EXERCISE DATA:
== Segment start ==

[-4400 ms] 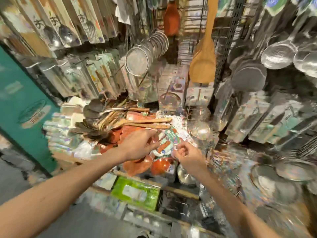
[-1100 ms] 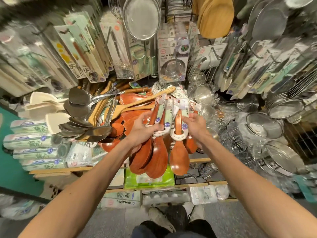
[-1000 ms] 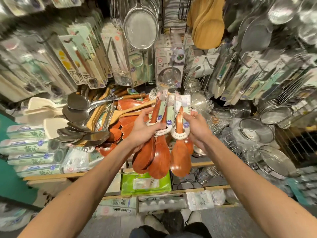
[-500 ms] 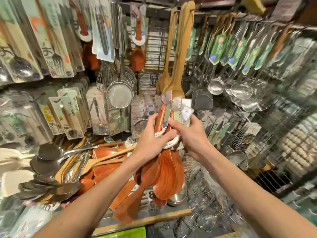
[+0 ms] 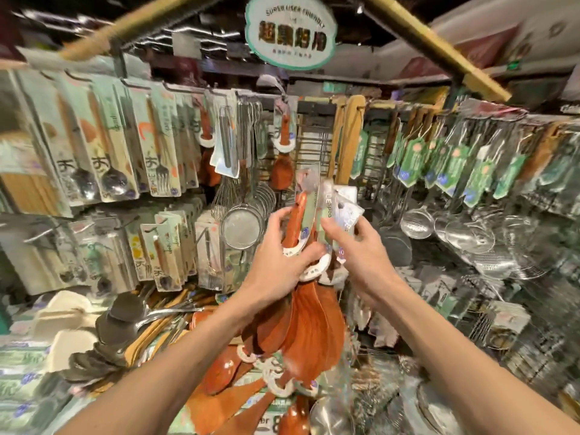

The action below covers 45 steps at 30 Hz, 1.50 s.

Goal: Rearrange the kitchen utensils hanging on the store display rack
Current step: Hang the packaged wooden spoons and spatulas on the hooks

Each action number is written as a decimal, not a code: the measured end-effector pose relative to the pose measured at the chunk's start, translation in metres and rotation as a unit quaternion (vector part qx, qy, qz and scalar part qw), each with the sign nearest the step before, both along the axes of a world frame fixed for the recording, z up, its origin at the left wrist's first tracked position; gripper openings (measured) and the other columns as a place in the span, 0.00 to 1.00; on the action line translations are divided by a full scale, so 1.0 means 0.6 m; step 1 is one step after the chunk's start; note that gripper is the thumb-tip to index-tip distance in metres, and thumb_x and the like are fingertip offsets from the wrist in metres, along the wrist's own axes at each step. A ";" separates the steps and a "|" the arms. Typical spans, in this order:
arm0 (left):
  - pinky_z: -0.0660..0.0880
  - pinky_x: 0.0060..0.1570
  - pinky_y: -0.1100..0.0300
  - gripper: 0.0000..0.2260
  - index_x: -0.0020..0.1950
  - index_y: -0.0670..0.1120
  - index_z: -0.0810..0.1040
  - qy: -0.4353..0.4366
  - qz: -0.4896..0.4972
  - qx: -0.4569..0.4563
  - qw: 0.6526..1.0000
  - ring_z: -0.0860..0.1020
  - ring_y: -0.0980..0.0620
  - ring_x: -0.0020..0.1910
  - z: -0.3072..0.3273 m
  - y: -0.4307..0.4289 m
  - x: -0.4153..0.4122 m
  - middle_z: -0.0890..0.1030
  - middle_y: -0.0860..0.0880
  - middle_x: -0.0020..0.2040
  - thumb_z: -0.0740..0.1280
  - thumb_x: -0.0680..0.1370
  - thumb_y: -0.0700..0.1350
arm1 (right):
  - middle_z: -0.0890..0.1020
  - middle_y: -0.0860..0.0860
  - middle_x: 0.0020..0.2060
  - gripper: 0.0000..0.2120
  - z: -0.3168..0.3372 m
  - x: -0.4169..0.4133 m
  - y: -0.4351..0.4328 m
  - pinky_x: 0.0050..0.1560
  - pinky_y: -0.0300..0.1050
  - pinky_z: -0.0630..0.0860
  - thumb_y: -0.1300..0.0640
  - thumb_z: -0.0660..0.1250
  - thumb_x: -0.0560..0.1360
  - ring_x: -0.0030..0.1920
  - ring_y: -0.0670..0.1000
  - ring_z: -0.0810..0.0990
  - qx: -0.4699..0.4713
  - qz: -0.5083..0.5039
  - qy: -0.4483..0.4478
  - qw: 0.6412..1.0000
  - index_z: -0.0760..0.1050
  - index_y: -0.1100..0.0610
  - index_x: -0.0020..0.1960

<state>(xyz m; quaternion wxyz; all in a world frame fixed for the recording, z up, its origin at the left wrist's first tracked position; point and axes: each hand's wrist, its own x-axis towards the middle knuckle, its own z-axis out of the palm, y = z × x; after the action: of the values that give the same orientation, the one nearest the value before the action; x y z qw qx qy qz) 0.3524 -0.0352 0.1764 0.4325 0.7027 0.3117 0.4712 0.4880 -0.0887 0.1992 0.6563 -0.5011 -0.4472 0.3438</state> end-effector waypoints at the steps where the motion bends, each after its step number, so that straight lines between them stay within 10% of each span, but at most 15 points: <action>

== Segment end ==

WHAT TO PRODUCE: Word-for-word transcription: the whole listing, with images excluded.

WRITTEN REPLY:
[-4400 ms] 
[-1100 ms] 
[-1000 ms] 
[-500 ms] 
[+0 ms] 

The action below covers 45 steps at 30 Hz, 1.50 s.

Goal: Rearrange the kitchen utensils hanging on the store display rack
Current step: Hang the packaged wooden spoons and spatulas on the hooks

Each action number is written as a decimal, not a code: the measured end-effector pose relative to the pose measured at the chunk's start, translation in metres and rotation as a unit quaternion (vector part qx, qy, qz and scalar part qw), each with the sign nearest the step before, both along the axes of a world frame fixed for the recording, z up, its origin at the left wrist's first tracked position; gripper openings (measured) and the other columns as a place in the span, 0.00 to 1.00; on the action line translations are divided by a full scale, so 1.0 means 0.6 m; step 1 is one step after the chunk's start; note that gripper is the thumb-tip to index-tip distance in metres, and thumb_x and the like are fingertip offsets from the wrist in metres, along the wrist's own axes at each step. A ";" separates the steps and a "|" the arms. Typical spans, in this order:
arm0 (left):
  - pinky_z: -0.0660..0.0880
  - pinky_x: 0.0060..0.1570
  - pinky_y: -0.1100..0.0300
  - gripper: 0.0000..0.2260
  - index_x: -0.0020..0.1950
  - index_y: -0.0670..0.1120
  - index_z: -0.0810..0.1040
  - qy: -0.4353..0.4366
  - qz: -0.4896..0.4972
  - qx: -0.4569..0.4563
  - qw: 0.6526..1.0000
  - ring_z: -0.0860..0.1020
  - ring_y: -0.0980..0.0620
  - ring_x: -0.0020..0.1910
  - z: -0.3072..0.3273 m
  - y: -0.4307..0.4289 m
  - x: -0.4153..0.4122 m
  - middle_z: -0.0890..0.1030
  - middle_y: -0.0860..0.0880
  - middle_x: -0.0020..0.2040
  - thumb_z: -0.0740..0.1280
  - thumb_x: -0.0680..0.1370
  - thumb_y: -0.0700..0.1350
arm1 (right):
  - middle_z: -0.0890..0.1020
  - middle_y: -0.0860..0.0860
  - middle_x: 0.0020..0.2060
  - gripper: 0.0000..0.2120
  - z: -0.3168..0.3372 m
  - x: -0.4169..0.4133 m
  - y: -0.4351..0.4328 m
  - pinky_x: 0.0050..0.1560
  - pinky_y: -0.0300..0.1050
  - pinky_z: -0.0630..0.0860
  - thumb_y: -0.1300..0.0640
  - thumb_z: -0.0660..0.1250
  - thumb_x: -0.0560..0.1360
  - ring_x: -0.0030..0.1920
  - ring_y: -0.0670..0.1000
  - ring_z: -0.0810..0.0990
  - qx: -0.4699..0.4713
  - qz: -0.5083..0.5039
  - qy: -0.4483..0.4478
  - qw: 0.6412..1.0000
  - index_z: -0.0760..0.1050
  - index_y: -0.1100..0.0610
  - index_x: -0.0020..0.1960

<state>(xyz m; quaternion wxyz; all in a world frame fixed for the recording, z up, its origin at the left wrist's first tracked position; point and axes: each hand's wrist, its own x-axis towards the middle knuckle, its own z-axis out of the palm, y = z × x; after the action: of the values that give the same orientation, the one nearest the value before the action; x y z qw qx qy qz) 0.3524 -0.0352 0.1764 0.4325 0.7027 0.3117 0.4712 0.4880 -0.0887 0.1992 0.6563 -0.5011 -0.4472 0.3438</state> end-effector waypoints at the steps where the motion bends, each after its step number, so that straight lines between them stay within 10% of each span, but at most 15 points: <action>

No further answer will be given.